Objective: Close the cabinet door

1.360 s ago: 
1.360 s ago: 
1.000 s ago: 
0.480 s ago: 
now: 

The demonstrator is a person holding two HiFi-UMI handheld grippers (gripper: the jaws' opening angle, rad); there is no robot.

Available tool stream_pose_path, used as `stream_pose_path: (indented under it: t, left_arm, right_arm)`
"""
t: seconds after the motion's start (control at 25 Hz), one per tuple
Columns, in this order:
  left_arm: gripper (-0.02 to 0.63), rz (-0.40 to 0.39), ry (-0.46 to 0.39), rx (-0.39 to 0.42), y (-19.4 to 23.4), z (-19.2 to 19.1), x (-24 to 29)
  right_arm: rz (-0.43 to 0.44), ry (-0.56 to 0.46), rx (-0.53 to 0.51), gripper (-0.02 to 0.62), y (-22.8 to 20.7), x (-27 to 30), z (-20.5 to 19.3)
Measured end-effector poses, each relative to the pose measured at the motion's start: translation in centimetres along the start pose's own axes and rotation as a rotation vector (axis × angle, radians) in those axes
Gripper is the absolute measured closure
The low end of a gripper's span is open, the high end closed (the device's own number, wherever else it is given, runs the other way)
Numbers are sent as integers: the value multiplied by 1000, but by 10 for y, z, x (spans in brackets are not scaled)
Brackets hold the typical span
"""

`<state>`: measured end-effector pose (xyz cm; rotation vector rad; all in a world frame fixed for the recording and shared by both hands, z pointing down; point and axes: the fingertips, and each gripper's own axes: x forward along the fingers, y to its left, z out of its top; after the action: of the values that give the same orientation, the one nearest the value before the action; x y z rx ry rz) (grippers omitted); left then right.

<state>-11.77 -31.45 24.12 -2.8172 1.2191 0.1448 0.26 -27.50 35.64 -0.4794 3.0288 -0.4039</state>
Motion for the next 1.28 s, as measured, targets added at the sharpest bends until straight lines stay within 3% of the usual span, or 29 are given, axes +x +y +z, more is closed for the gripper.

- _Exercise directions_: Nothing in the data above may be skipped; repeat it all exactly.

- _Answer to the exercise_:
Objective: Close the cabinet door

1.360 s ago: 
1.360 s ago: 
1.000 s ago: 
0.480 s ago: 
now: 

The demonstrator is a person holding two HiFi-UMI handheld grippers (gripper: the jaws' opening angle, rad); there is no robot.

Available tool stream_pose_path, used as `stream_pose_path: (indented under it: t, left_arm, right_arm)`
"""
t: seconds after the motion's start (control at 25 Hz), one per tuple
Columns, in this order:
  left_arm: gripper (-0.02 to 0.63), rz (-0.40 to 0.39), ry (-0.46 to 0.39), rx (-0.39 to 0.42), y (-19.4 to 23.4), z (-19.2 to 19.1), x (-24 to 29)
  right_arm: rz (-0.43 to 0.44), ry (-0.56 to 0.46), rx (-0.53 to 0.51), gripper (-0.02 to 0.62), y (-22.8 to 20.7), x (-27 to 30), z (-20.5 to 19.3)
Measured end-effector poses, each relative to the pose measured at the motion's start: translation in centimetres along the start pose's own axes and rotation as a rotation vector (axis × angle, radians) in those axes
Gripper is the absolute measured closure
The low end of a gripper's span is open, the high end closed (the device's own number, wherever else it is given, runs the other way)
Numbers are sent as integers: the value multiplied by 1000, but by 10 for y, z, x (spans in brackets are not scaled)
Brackets hold the typical span
"""

`<state>`: measured end-effector pose (xyz cm; rotation vector rad; all in a world frame fixed for the recording and shared by both hands, z pointing down; point and axes: the fingertips, and each gripper's own axes: x forward along the fingers, y to its left, z out of its top; after the action: of the values that give the same orientation, the one nearest the value before the action; x y z rx ry rz) (grippers omitted); left then right.

<state>-11.77 -31.45 24.12 -2.8172 1.2191 0.1448 0.26 -27.50 35.64 -0.4794 3.0288 -0.4039</state>
Motion for the next 1.28 s, as measured, targets added at the sharpest bends until straight lines stay within 3% of the usual span, or 29 are given, axes +x +y +z, more is closed for the gripper.

The exercise requires nothing else.